C’est comme si un violeur disait: j'ai violé des femmes à Nice parce que celles de Paris portent des jupes courtes. L’excuse est doublement irrecevable.

Faut-il rappeler à M. Trudeau que la limite à la liberté d’expression n’inclut pas celle de tuer les gens avec lesquels on n’est pas d’accord? En aucun cas. Sans «mais», sans «si», sans «cependant».
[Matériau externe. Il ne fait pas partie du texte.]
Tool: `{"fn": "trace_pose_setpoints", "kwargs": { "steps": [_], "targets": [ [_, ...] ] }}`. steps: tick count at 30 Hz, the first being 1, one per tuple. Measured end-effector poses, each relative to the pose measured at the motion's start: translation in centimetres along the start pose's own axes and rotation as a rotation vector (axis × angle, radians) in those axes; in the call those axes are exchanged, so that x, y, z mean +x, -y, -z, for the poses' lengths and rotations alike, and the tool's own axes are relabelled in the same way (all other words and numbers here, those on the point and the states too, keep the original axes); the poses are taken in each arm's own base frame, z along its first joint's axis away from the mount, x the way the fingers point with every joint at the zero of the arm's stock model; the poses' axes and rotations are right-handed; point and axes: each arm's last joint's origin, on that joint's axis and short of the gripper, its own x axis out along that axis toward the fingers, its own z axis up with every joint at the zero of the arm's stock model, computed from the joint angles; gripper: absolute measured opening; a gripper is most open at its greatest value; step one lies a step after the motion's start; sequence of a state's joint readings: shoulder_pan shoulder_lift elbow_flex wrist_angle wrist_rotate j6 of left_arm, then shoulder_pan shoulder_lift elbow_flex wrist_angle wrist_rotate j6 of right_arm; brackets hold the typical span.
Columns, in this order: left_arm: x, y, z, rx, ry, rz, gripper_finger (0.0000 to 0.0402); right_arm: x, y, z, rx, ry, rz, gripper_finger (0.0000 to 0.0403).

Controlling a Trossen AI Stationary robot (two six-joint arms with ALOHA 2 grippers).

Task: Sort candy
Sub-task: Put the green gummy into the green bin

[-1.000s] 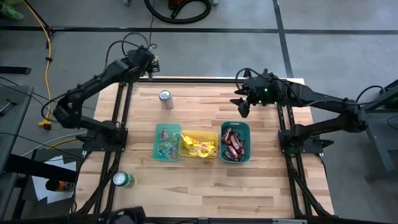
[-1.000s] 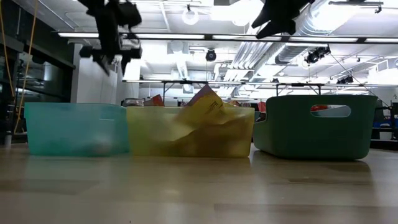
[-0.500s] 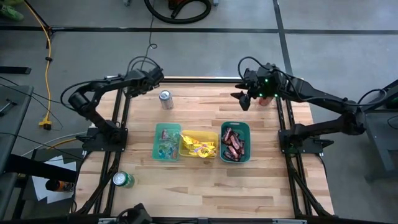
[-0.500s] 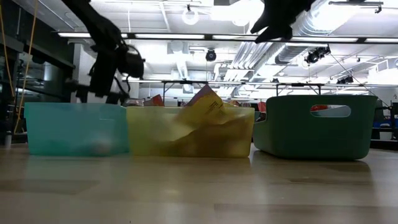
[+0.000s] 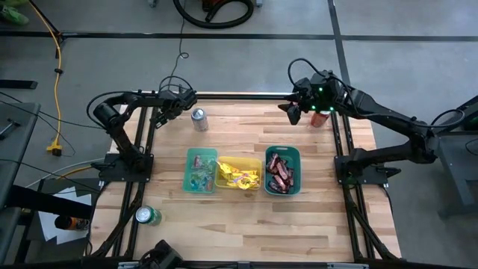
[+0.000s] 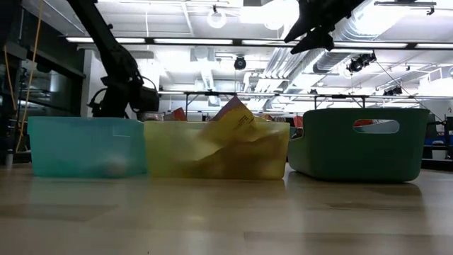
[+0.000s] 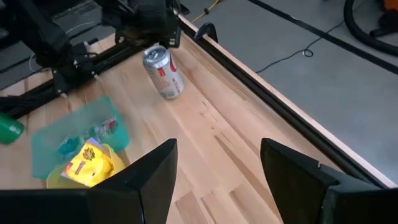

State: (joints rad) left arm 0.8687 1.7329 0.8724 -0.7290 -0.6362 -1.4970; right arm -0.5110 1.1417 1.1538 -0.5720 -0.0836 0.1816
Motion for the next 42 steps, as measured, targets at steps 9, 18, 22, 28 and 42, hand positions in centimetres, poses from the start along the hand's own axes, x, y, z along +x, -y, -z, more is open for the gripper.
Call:
{"fn": "trace_pose_setpoints", "kwargs": {
  "steps": [9, 18, 22, 28, 42],
  "targets": [
    [0.3, -0.1, 0.0, -0.115, 0.185, -0.032, 0.0211, 0.1, 0.1, 0.4, 0.027, -0.046, 0.005, 0.0226],
    [0.8, -0.3, 0.8, -0.090, 0.352, -0.075, 0.0207, 0.1, 0.1, 0.9, 0.039, -0.097, -0.002, 0.0226],
    [1.4, -0.2, 2.2, -0.085, 0.354, -0.082, 0.0203, 0.1, 0.1, 1.0, 0.040, -0.106, -0.013, 0.0226],
    [1.2, -0.6, 2.4, -0.115, 0.313, -0.110, 0.0119, 0.0, 0.1, 1.3, 0.059, -0.146, -0.009, 0.0226],
    [-7.5, -0.2, -0.3, 0.052, 0.329, 0.265, 0.0001, 0.0, 0.1, 1.4, -0.008, -0.155, -0.012, 0.0226]
  ]
}}
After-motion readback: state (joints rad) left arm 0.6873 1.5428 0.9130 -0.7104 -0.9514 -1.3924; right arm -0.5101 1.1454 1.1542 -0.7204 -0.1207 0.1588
C’est le propre d’une société démocratique que de régler les différends par la discussion. Au pire, on traîne des gens devant les tribunaux.

Pratiques des islamistes

Mais les islamistes, M. Trudeau, ne pensent pas ainsi. Quand ils sont à court d’arguments, ils tuent.

Et les islamistes sont rapidement à bout d’arguments. C’est pourquoi la première chose qu’ils font, lorsqu’ils prennent une ville ou un pays, est de brûler les bibliothèques et de massacrer les intellectuels et les artistes.

Ils mettent les arguments contre lesquels ils ne peuvent pas répondre dans la catégorie du blasphème. L’humour est une arme politique particulièrement dévastatrice. C’est ce qui explique que les caricatures contre la religion tombent dans la catégorie du blasphème.

M. Trudeau, allez donc en Iran, au Pakistan ou en Arabie saoudite dire aux gens qu’ils vous font de la peine parce qu’ils lapident à mort des chrétiens qui ont, selon eux, blasphémé. Ne partagent-ils pas la même planète? Ou alors votre mansuétude est-elle à sens unique?

Démissionnez

Vous, M. Trudeau, vous avez été élu parce que les Canadiens se sont battus pour la liberté d’expression et la démocratie. Pendant la Seconde Guerre mondiale, ils se sont battus contre les nazis qui, eux aussi, trouvaient que leurs opposants avaient mérité d’être tués pour leurs propos. Plus récemment, nos soldats ont lutté contre les talibans et les combattants de l’État islamique.

En déclarant qu’il ne faut pas chercher à blesser inutilement — sous-entendant les islamistes —, vous cautionnez la logique liberticide et sanguinaire de ces mêmes islamistes.

Votre seule excuse est de ne pas vous être rendu compte, probablement, de la monstruosité qui est sortie de votre bouche. En effet, vous n’avez pas le calibre intellectuel requis pour être premier ministre.

Nous n’avons pas à subir un premier ministre qui trouve des excuses aux dictatures religieuses les plus horribles de ce monde: démissionnez.